What the task asks:
Pictures are to be left out. Return exactly the lines below from the one with "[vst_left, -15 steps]" up to and including the one with "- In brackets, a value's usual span".

Available data:

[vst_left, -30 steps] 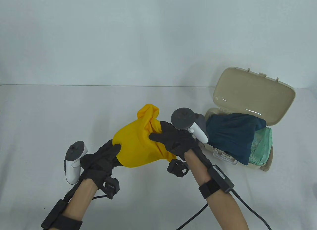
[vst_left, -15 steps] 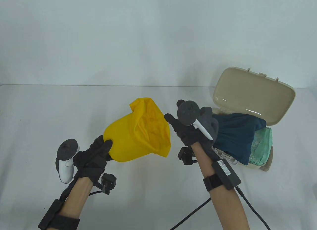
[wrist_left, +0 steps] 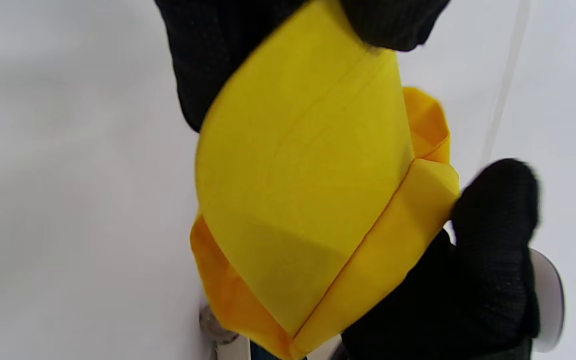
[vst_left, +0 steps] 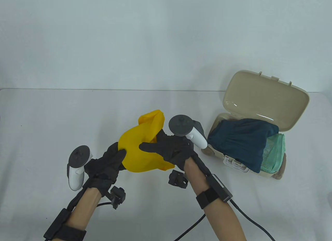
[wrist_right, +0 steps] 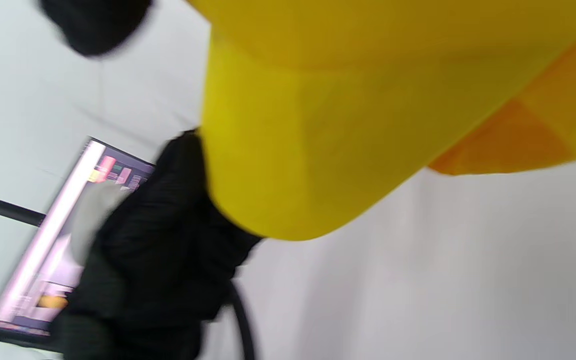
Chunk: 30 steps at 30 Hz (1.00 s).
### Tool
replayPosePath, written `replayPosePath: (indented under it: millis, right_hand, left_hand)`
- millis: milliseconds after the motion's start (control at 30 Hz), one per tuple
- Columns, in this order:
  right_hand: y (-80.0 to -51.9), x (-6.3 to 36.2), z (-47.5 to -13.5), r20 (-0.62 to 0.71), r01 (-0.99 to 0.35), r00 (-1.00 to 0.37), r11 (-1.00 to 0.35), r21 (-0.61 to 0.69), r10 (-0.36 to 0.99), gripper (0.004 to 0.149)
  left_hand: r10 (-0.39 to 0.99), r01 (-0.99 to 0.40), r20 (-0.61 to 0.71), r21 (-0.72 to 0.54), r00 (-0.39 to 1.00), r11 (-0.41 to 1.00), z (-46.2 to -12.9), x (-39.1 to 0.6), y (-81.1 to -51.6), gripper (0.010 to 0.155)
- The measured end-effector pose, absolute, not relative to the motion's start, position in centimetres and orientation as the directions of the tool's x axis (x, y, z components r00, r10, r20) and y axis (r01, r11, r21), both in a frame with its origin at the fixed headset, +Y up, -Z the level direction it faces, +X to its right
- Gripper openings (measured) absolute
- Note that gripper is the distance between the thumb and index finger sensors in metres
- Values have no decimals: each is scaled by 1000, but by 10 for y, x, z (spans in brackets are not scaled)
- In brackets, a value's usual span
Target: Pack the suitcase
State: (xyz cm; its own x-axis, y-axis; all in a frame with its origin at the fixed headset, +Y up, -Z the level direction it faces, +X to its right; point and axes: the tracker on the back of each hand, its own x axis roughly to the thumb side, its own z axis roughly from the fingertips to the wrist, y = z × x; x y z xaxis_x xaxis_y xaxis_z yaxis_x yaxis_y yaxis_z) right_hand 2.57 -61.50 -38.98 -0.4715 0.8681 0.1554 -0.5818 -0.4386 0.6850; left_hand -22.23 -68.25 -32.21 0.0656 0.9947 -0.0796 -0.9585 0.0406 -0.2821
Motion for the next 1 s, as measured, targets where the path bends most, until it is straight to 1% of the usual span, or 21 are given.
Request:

Answer to the exercise:
[vst_left, -15 steps] 
[wrist_left, +0 steps] 
[vst_left, +0 steps] 
[wrist_right, +0 steps] 
Chunk: 30 steps at 30 Hz (1.00 s).
### Tool
replayPosePath, written `replayPosePath: (indented under it: millis, right_hand, left_hand)`
- millis: milliseconds after the motion's start (control at 30 Hz), one per tuple
- Columns, in this order:
  right_hand: y (-80.0 to -51.9), x (-6.3 to 36.2), z (-47.5 to -13.5), r20 (-0.62 to 0.71), r01 (-0.99 to 0.35), r00 (-1.00 to 0.37), r11 (-1.00 to 0.35), r21 (-0.61 to 0.69), r10 (-0.36 to 0.99), gripper (0.004 to 0.149)
  left_hand: r10 (-0.39 to 0.99), r01 (-0.99 to 0.40), r20 (-0.61 to 0.71), r21 (-0.72 to 0.54), r00 (-0.39 to 1.00), r11 (-0.41 to 1.00), z (-46.2 to -12.9), x (-39.1 to 0.6), y (-81.1 to -51.6), gripper (0.010 to 0.155)
- The measured end-effector pose, absolute, not relative to the motion's start, position in centimetres and orientation as the directions of the tool's x axis (x, y, z components r00, r10, r20) and y axis (r01, r11, r21), both in a frame with its origin at the fixed headset, +Y up, -Z the level direction it faces, +X to its right
- Gripper openings (measured) absolute
- Note that gripper is the distance between the thumb and index finger sensors in metres
- Values have no decimals: each is scaled by 1000, but by 10 for y, x, z (spans in brackets are not scaled)
- In brackets, a value's usual span

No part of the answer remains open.